Gelet op de samenhang van de vorderingen in conventie en in reconventie zullen deze gezamenlijk worden behandeld.
4.2.
Tussen partijen is niet in geschil dat [gedaagden] uit hoofde van de overeenkomst van aanneming een bedrag van € 76.949,99 is verschuldigd aan [eiseres] . [gedaagden] meent de betaling van dit bedrag terecht te hebben opgeschort, omdat [eiseres] 1) het werk deels niet goed heeft uitgevoerd en 2) het werk niet heeft afgerond. [gedaagden] vorderen daarom in reconventie - voor wat betreft de onderdelen die voor herstel vatbaar zijn - nakoming van de overeenkomst van aanneming en voor de onderdelen die dat niet meer zijn gedeeltelijke ontbinding. Daarnaast bestrijdt [gedaagden] het door [eiseres] uitgevoerde meerwerk.
4.3.
Voor beantwoording van de in deze zaak voorliggende vragen - waaronder de vragen of [eiseres] jegens [gedaagden] in de nakoming van zijn verplichtingen is tekortgeschoten en dus of opschorting is toegestaan en of sprake is van verricht meerwerk - is allereerst van belang dat komt vast te staan wat partijen zijn overeengekomen in de overeenkomst van aanneming. Hierover verschillen partijen namelijk van mening.
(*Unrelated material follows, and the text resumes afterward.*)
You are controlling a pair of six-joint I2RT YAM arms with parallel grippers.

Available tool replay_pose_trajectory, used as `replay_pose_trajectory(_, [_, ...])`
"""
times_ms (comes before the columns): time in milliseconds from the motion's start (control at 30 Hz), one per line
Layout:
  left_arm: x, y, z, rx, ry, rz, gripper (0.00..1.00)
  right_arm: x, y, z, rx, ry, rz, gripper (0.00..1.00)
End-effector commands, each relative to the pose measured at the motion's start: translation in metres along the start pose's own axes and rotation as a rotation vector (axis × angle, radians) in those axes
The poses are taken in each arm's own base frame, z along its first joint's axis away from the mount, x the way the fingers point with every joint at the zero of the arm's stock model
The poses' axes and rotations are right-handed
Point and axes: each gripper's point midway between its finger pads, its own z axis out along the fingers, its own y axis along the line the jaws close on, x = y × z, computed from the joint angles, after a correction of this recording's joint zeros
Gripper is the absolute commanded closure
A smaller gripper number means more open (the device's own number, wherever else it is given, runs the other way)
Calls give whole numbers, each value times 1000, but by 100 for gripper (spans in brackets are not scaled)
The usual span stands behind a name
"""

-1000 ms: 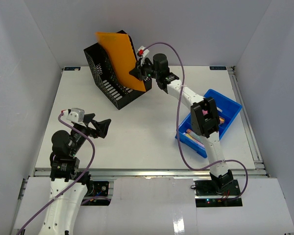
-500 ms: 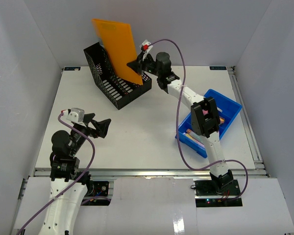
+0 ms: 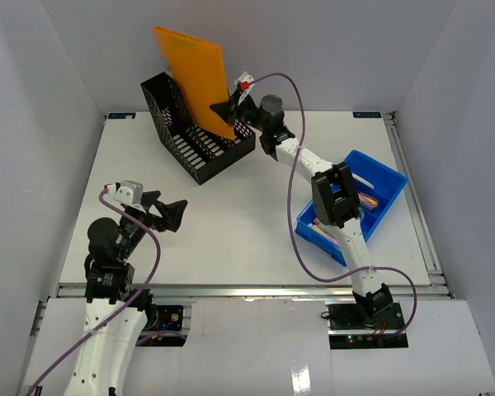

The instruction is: Organize the desk

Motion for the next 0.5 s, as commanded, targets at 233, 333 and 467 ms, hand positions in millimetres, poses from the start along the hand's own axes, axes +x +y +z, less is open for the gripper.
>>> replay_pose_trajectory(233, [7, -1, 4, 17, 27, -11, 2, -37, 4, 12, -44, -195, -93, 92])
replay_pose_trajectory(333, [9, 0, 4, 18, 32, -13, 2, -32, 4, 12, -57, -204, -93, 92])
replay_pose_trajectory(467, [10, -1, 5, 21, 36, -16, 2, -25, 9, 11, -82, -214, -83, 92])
Inhoud overeenkomst van aanneming
4.4.
Vast staat dat partijen een overeenkomst van aanneming hebben gesloten waarbij [eiseres] zich jegens [gedaagden] heeft verplicht om het door [naam 3] ontworpen interieur te vervaardigen en in de woning te plaatsen. Partijen verschillen echter van mening over de precieze inhoud van deze overeenkomst. [eiseres] is van mening dat de overeenkomst tussen partijen wordt gevormd door de offerte van 14 februari 2019, de daarbij gevoegde Algemene Voorwaarden en de daarop volgende 66 aanvullende wensen van [gedaagden] die uiteindelijk hebben geresulteerd in de kostencalculatie van 5 juni 2019. [gedaagden] zijn daarentegen van mening dat deze offerte en de Algemene Voorwaarden geen onderdeel van de overeenkomst zijn. Volgens [gedaagden] wordt de overeenkomst tussen partijen beheerst door de kostencalculatie van 5 juni 2019 en de op 24 juni 2019 tot stand gekomen mondelinge prijsafspraak.
4.5.
Uit het procesdossier volgt dat partijen vanaf halverwege 2018 met elkaar hebben gecorrespondeerd over de invulling van het project en dat naar aanleiding van de wensen van [gedaagden] [eiseres] steeds aangepaste offertes heeft opgesteld, namelijk op 23 oktober 2018, 4 december 2018, 11 februari 2019 en 14 februari 2019, die zij vervolgens steeds met (de personen ingeschakeld door) [gedaagden] heeft gedeeld. Bij deze laatste offerte heeft [eiseres] de Algemene Voorwaarden gevoegd en een factuur voor de eerste termijn. Daarbij heeft [eiseres] ook bevestigd te hebben begrepen dat partijen de offerte van 14 februari 2019 als contractstuk zullen hanteren. Daartegen is geen bezwaar gemaakt en de eerste factuur is voldaan. Dat er nadien nog andere offertes zijn opgesteld door [eiseres] , zoals [gedaagden] stellen, is niet gebleken. Het moet er dan ook voor worden gehouden dat de offerte van 14 februari 2019 de afspraken tussen partijen behelst. Dat de offerte zelf niet door [gedaagden] is ondertekend doet daar niet aan af, omdat uit de verdere onderhandelingen blijkt dat partijen steeds zijn uitgegaan van de offerte van 14 februari 2019. Ook heeft [eiseres] onbetwist aangevoerd dat zij naar aanleiding van de offerte van 14 februari 2019, de aanvullende wensen van [gedaagden] en de ontwerpen van [naam 3] de werktekeningen heeft opgesteld, die vervolgens door [gedaagde 1] zijn geaccordeerd. Partijen hebben dus uitvoering gegeven aan die offerte.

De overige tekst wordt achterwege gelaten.